Why is a Pharmaceutical Company Partnering with a Native American Tribe?
The St. Regis Mohawk Tribe has acquired a major new source of revenue, and it’s not from a casino. Allergan, the company that makes the dry-eye drug Restasis, has employed a strategic maneuver to protect its $1.5 billion market by selling its Restasis patents to the Tribe.[1] Why? Allergan’s goal is to shield its patents from federal challenges through tribal sovereign immunity.
Sovereign immunity is the legal doctrine that the sovereign cannot be sued without their consent by submitting to the authority and jurisdiction of the court.[2] Indian tribes possess inherent sovereignty stemming from their sovereign status.[3] Thus, it has generally been held that these “sovereign powers … possess immunity from suit,” although only “to the extent that Congress has not abrogated that immunity and the tribe has clearly not waived its immunity.”[4]
Back up to 2011. The America Invents Act was passed, creating a streamlined procedure, known as inter partes review (IPR), for the adjudication of patent challenges by the United States Patent and Trademark Office’s Patent Trial and Appeal Board (PTAB).[5] Streamlining this process encourages many more challenges of the validity and patentability of patents. Currently, patent holders are challenging the process, asserting that it violates the Constitution as a taking of personal property rights without a jury; the Supreme Court of the United States has agreed to hear the case, Oil States Energy Services LLC v. Greene’s Energy Group LLC.[6]
In the meantime, Allergan, like other patent holders, are using the PTAB’s tendency to favor patent challengers as the driving force behind finding creative ways to shield their patents from losing their property rights. For the first time, patent owners are essentially buying sovereign immunity from Indian tribes.[7] Allergan, whose patents for its drug Restasis were being challenged by companies hoping to manufacture generic versions, stood to lose a monopoly worth more than $1 billion. Now, their strategy is just the latest in a long line of legal tricks used by pharmaceutical companies to extend the periods of their monopolies.

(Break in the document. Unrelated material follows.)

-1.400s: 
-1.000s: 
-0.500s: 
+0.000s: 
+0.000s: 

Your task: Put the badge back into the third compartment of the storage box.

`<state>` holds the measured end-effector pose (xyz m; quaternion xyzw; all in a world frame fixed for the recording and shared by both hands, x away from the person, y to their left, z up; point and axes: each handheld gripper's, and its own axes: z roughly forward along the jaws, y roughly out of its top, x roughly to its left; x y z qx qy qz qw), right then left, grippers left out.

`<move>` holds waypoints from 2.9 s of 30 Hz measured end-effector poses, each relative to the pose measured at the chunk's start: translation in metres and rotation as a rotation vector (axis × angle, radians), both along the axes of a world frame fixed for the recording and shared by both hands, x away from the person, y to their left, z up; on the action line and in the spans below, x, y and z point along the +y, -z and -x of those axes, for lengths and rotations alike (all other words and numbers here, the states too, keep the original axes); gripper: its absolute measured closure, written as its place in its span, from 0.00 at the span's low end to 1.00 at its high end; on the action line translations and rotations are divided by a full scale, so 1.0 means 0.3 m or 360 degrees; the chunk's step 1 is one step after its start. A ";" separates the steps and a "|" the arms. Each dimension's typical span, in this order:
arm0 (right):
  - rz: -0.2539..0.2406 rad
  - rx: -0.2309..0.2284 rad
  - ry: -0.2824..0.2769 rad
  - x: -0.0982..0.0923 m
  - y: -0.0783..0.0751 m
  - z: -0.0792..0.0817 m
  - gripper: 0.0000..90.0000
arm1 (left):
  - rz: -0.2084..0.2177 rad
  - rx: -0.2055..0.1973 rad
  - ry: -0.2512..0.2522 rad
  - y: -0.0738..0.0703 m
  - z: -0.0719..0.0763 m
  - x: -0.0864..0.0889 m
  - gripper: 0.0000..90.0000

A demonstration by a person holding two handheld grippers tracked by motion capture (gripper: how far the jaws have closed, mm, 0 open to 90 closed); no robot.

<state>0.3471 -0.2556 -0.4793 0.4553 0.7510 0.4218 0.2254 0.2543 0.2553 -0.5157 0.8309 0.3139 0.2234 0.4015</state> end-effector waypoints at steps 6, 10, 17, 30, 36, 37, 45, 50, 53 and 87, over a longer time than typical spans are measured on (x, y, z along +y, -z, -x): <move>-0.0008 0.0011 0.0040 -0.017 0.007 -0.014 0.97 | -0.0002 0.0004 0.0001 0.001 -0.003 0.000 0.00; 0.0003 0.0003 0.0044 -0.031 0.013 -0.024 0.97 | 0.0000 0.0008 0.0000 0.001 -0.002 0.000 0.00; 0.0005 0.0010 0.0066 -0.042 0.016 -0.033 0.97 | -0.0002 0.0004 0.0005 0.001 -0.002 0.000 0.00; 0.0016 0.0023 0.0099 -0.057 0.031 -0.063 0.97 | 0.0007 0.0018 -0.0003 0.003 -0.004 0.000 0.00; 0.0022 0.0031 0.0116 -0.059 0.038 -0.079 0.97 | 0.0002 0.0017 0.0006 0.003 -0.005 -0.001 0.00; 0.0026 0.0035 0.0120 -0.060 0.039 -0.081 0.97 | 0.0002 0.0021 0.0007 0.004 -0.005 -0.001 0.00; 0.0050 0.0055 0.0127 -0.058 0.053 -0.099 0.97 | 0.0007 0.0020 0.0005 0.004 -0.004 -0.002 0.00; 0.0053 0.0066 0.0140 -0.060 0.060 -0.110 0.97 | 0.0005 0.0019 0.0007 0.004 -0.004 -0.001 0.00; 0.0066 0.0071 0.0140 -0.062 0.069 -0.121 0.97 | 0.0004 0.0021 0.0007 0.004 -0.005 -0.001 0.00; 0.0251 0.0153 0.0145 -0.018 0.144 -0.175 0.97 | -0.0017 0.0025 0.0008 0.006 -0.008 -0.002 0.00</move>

In purported response to six petitions for inter partes review by Mylan Pharmaceuticals, on September 8, 2017, Allergan assigned its patents associated with Restasis to the St. Regis Mohawk Tribe.[8] Immediately after acquiring the patents, the Tribe moved to dismiss the IPRs for lack of jurisdiction based on tribal sovereign immunity.[9] In transferring its patents to the Tribe, Allergan has effectively halted review before PTAB.
What’s in it for the tribe? In the deal, the Saint Regis Tribe agreed to exclusively license the patents back to Allergan for a fee of $15 million a year, plus $13.75 million up front.[10] What do they have to do to make that money? Essentially, the Tribe does not have to do anything more than hold the papers that say they own the patents to Restasis.[11] Allergan will continue to conduct business as usual, except it will continue to pay the Tribe to hold the patents as long as long as they are valid.[12] While the price just to have the St. Regis Mohawk Tribe hold the patents on paper seems steep, with Restasis ranking in over $1 billion a year, it’s only a fraction of what Allergan stands to lose if patents on the drug are invalidated.
How will the PTAB rule on Saint Regis’ motion to dismiss the IPRs on the grounds of sovereign immunity? It is undisputable that as domestic independent nations, Indian tribes possess inherent sovereign immunity and such power may not be limited or qualified absent Congressional legislation or the tribe’s own waiver.[13] However, there are a number of people who are skeptical of tribal sovereign immunity being applied to commercial enterprises that are structured simply as shells to avoid legal consequences and that sovereign immunity should not be treated as a monetizable commodity. Alternatively, it is possible that the PTAB will grant the motion because it has dismissed IPRs against state universities on sovereign immunity grounds in prior cases.[14] At the end of the day, if this tactic is allowed, it’s a win for big brand name pharmaceutical companies who can prevent their monopolies from expiring. It’s also a win for the tribes. The losers? The everyday patients and consumers, who, without generic competition, will have to pay whatever price the companies want them to pay.